There’s no getting around this topic when discussing the modern world— it’s influence has dominated our purchasing our connectivity our fitness our health. It has impeded on our minds; our way of researching, thinking, and coming to a conclusion. It’s also an easy claim to say that we have allowed it so… but it’s more complicated than that.

We might assume an accomplished state for ourselves if we were raised separate from the technological boom— having less of a technological reliance— more so than a younger person who was born into it. But the psychology of the latter is inextricably linked to the development of the tech exposed to them. All to say, you could just as easily have fallen into the same reliance.

It is my belief that even the greatest thinkers across our known time— if hypothetically planted into our modern world— would also succumb to the hand of technological reliance. They would fall victim to the captured attention if not fixation onto the screens, as so many people do today. I wonder if they would still marinate in their thoughts and ideas, in the face of all distractions present, and continue on to the great contributions they have added to the sciences and philosophies. I wonder how many great minds that live today are lost to the machine.

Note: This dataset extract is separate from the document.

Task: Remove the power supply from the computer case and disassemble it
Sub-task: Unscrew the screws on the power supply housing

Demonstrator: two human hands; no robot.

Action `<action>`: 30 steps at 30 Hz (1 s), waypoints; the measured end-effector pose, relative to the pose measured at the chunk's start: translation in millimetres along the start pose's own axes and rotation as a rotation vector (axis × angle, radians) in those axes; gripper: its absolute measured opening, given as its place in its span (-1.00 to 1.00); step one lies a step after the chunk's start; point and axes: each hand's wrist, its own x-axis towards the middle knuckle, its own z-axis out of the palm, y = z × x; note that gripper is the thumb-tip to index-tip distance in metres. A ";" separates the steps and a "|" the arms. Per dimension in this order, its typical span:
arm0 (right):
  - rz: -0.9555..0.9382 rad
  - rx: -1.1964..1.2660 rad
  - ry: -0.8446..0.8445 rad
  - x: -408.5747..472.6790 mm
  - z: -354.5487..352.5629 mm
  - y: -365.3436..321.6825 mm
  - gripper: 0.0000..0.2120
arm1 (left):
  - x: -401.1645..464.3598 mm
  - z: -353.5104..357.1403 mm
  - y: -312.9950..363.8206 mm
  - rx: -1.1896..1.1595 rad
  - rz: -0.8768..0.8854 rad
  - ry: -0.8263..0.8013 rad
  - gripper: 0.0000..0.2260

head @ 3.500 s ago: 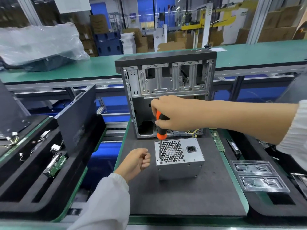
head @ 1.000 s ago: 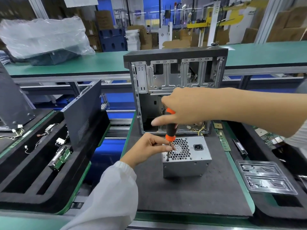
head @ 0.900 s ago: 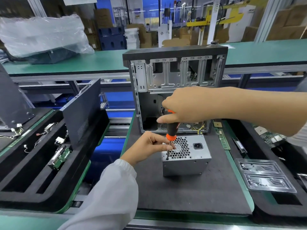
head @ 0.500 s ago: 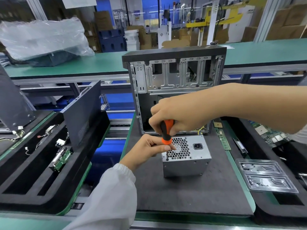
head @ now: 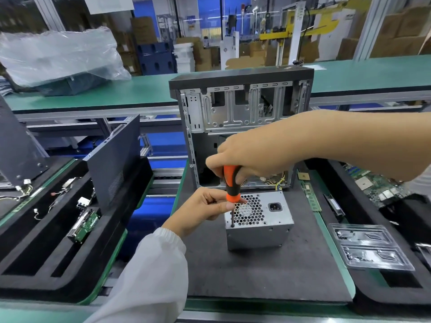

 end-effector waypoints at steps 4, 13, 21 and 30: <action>-0.085 -0.189 0.004 4.9 -4.8 -0.1 -0.64 | 2.0 -0.9 -2.4 0.015 0.003 0.042 -0.81; 0.270 -0.319 0.296 -2.2 8.6 -18.7 -0.44 | 3.8 1.6 -4.2 0.038 -0.005 0.072 -0.90; -0.040 -0.016 0.065 0.8 3.2 -7.8 -0.85 | 1.7 -8.9 3.0 0.011 -0.036 -0.060 -0.83; 0.276 -0.189 0.156 -3.0 2.0 -17.0 -0.46 | 5.7 -2.5 11.6 0.155 -0.028 -0.014 -0.89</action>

There is a war on attention and it compromises the potential in people. I used to think the challenge of living in the modern world was in the preservation of the mind and attention within this machine-society. I’ve since realized that many factors contribute to the threshold one walks between falling into the cycle and standing on their own. Injury to the brain with likely physiological change being one. Residing in an unstimulated or unchallenging environment— or lack of education being another. And ultimately, while acting as an umbrella category for the former two: poverty. It is less likely to consider ideas of ontology when you are constantly attached to the mode of survival. This is why the war on attention, often a route of escapism, holds their grip tighter on some more than others.

At the airport this morning awaiting my flight, I followed a thought to study. I then boarded the plane and pulled my book back out in order to continue. But first, I figured I should put my phone on airplane mode before I had forgotten. Then, I figured I might as well also let my family know that I boarded alright. Soon enough, it was several minutes later and I realized I was in the middle of a completely different and unrelated text message.

There was nothing ‘bad’ about any of it… it’s just that after I realized I was still on my cellphone, my former drive to study had all but went away.


A shirt I picked up traveling. The evolution of man spin-off with monkeys devolving into computer-aliens. I lost the shirt traveling and this is my only photo of it.

Author’s note: A photographer friend recently suggested I keep a journal dedicated to creative intentions and pursuits. I loved this idea so I picked one from my beloved journal collection. A lovely Italian-made green marble cover journal another friend had picked up for me (thank you, Vanessa). As the story goes, I did end up continuing my studies on the plane. I was reading the Aperture series book on Mary Ellen Mark’s works, an environmental portrait photographer, whose pictures had stunned me to silence. I then penned an entree in that creative journal trying to break an ambition of mine into somewhat more attainable parts: what will get me closer to my goals of pursuing the photographic essay?

I knew I felt good when studying, and that the photographic essay requires creativity and logic alike. I concluded that if I were to establish a practice writing short essays, it would lead naturally into the photographic essay… also to (hopefully) giving up the idea of perfection that has admittedly been holding me back.

Anyways, here’s my first thought-post, and we’ll see how it goes.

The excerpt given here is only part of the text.